Por otro lado, Mater macabra, de Tania Huerta, se articula como una conversación entre cuatro amigas en una boutique. La costura y el bordado, trabajos tradicionalmente femeninos, se reapropian como actos de hechicería narrativa. A diferencia de Ramos, centrada en herencias monstruosas, Huerta propone en Mala entraña una rebelión contra ese linaje. Una hija se enfrenta a una genealogía que repite nombres y culpas, y convierte la expulsión familiar en una gesta emancipadora. También encontramos varios relatos en donde se reescriben figuras como Rapunzel, Cenicienta o incluso la tapada limeña, no desde la inocencia del amor sino desde el hartazgo. Asimismo, en la trilogía materna conformada por Amor de madre, Unicornios celestes y Madre féretro, Huerta convierte los vientres en sarcófagos y expone la crueldad que puede ocultarse tras el amor materno.

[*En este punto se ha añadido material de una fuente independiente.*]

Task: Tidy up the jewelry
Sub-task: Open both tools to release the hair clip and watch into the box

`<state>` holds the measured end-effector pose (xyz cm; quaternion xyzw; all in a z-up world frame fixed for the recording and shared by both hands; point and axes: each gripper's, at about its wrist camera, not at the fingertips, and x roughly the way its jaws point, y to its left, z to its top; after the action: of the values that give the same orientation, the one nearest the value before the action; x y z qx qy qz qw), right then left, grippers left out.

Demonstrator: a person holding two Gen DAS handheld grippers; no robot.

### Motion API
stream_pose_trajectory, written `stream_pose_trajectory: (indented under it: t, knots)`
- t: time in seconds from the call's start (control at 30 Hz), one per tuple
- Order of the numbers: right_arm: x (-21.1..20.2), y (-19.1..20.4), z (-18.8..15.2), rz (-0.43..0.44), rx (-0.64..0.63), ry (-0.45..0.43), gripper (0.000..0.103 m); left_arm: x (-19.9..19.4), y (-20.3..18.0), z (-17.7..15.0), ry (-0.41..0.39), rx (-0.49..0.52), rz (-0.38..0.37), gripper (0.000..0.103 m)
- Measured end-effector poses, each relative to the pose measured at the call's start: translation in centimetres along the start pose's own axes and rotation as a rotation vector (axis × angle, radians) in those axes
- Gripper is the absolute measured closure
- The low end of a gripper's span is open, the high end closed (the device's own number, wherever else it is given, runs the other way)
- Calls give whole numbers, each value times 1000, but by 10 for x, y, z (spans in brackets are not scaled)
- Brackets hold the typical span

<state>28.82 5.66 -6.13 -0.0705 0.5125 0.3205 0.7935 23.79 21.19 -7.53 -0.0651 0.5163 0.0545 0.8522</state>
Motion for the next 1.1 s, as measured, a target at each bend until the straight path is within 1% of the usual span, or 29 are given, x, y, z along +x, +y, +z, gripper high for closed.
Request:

Aunque sus registros varían —del necrorealismo doméstico de Pulliti al gore filogenético de Ramos y la reinterpretación de las fábulas en Huerta—, las tres autoras peruanas convergen en una misma obsesión: la familia como cárcel y la maternidad como mandato cruel. En sus relatos, la monstruosidad se hereda o se exorciza, pero siempre se nombra. La venganza estructura tanto la trama como el estilo, con imágenes crudas y un humor negrísimo que desactiva cualquier tentación de sentimentalismo. En este tríptico, el horror no busca el sobresalto gratuito, sino la reparación. Antes de sanar la herida es preciso identificar su profundidad, sus bordes. Describir la inflamación. Así, la escritura se revela no como salvación, sino como posibilidad. Narrar la violencia es ya, en parte, devolverla a quien la infligió.
«Mala entraña, mala sangre» podría leerse como un agravio. Pulliti, Ramos y Huerta, quienes reescriben el linaje, desobedecen al padre y abrazan la furia, lo convierten en arte. En literatura.